Source material:
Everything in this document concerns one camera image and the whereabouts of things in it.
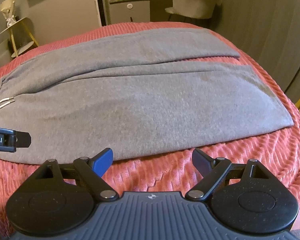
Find grey sweatpants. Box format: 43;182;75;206
0;28;293;164

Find pink ribbed bedspread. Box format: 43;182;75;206
0;22;300;238

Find grey ottoman stool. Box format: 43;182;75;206
0;39;12;67

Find gold leg side table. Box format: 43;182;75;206
0;17;39;59

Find wrapped flower bouquet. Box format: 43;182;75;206
0;0;16;27

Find grey curtain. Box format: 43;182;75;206
212;0;300;102

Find grey bedside cabinet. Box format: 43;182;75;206
109;0;151;24

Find grey upholstered chair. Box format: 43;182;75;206
165;0;219;20

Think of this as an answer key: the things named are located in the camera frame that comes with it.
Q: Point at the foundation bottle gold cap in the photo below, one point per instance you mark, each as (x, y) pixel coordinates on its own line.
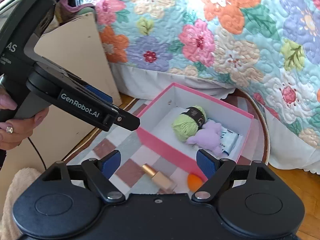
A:
(162, 181)

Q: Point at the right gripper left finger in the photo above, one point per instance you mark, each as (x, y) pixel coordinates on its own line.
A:
(98, 173)

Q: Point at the orange makeup sponge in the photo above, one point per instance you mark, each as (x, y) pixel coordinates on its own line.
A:
(194, 182)

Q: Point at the person's left hand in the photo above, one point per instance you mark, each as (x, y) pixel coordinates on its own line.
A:
(14, 131)

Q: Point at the checkered pastel rug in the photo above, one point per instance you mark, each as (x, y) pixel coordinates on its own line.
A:
(130, 178)

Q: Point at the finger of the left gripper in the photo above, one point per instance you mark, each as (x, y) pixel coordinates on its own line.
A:
(99, 93)
(126, 120)

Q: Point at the purple plush toy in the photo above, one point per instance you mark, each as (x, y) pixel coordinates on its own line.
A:
(208, 137)

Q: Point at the blue tissue pack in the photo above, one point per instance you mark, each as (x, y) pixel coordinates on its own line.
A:
(228, 140)

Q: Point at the pink storage box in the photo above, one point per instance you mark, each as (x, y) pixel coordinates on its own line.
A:
(155, 129)

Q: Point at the floral quilt bedspread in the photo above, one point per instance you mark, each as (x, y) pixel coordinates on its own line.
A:
(267, 48)

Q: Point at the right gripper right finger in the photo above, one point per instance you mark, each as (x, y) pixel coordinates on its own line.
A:
(218, 173)

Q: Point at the green yarn ball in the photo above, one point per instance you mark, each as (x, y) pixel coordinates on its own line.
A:
(189, 122)

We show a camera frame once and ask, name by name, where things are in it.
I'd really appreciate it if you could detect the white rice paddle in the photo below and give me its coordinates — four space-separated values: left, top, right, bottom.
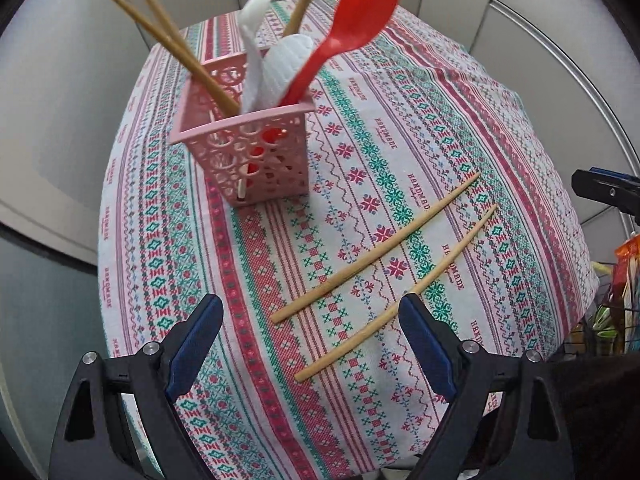
257 34 314 110

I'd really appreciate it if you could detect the red plastic spoon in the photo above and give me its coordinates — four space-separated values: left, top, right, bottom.
277 0 398 106

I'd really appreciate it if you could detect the white plastic spoon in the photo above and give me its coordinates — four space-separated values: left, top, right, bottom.
236 0 278 201

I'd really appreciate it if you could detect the orange snack packet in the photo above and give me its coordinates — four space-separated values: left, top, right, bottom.
611 235 639 308

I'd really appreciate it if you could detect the patterned striped tablecloth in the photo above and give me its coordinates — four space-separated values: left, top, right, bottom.
98 9 598 479

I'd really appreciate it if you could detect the pink perforated utensil basket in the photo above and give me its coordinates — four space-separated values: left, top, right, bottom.
168 77 316 207

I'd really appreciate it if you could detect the black wire rack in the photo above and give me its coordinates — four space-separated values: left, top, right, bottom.
560 257 639 361

Instructions to follow: Beginning with the line that has "I'd really appreciate it if you could detect the pink", set down every line of the entries above through the final one, unchanged.

Task solution:
I'd really appreciate it if you could detect the pink perforated utensil basket in the photo above and give me its coordinates — four space-separated values: left, top, right, bottom.
168 77 316 207

I'd really appreciate it if you could detect the black wire rack in the photo above and give me its coordinates — four space-separated values: left, top, right, bottom.
560 257 639 361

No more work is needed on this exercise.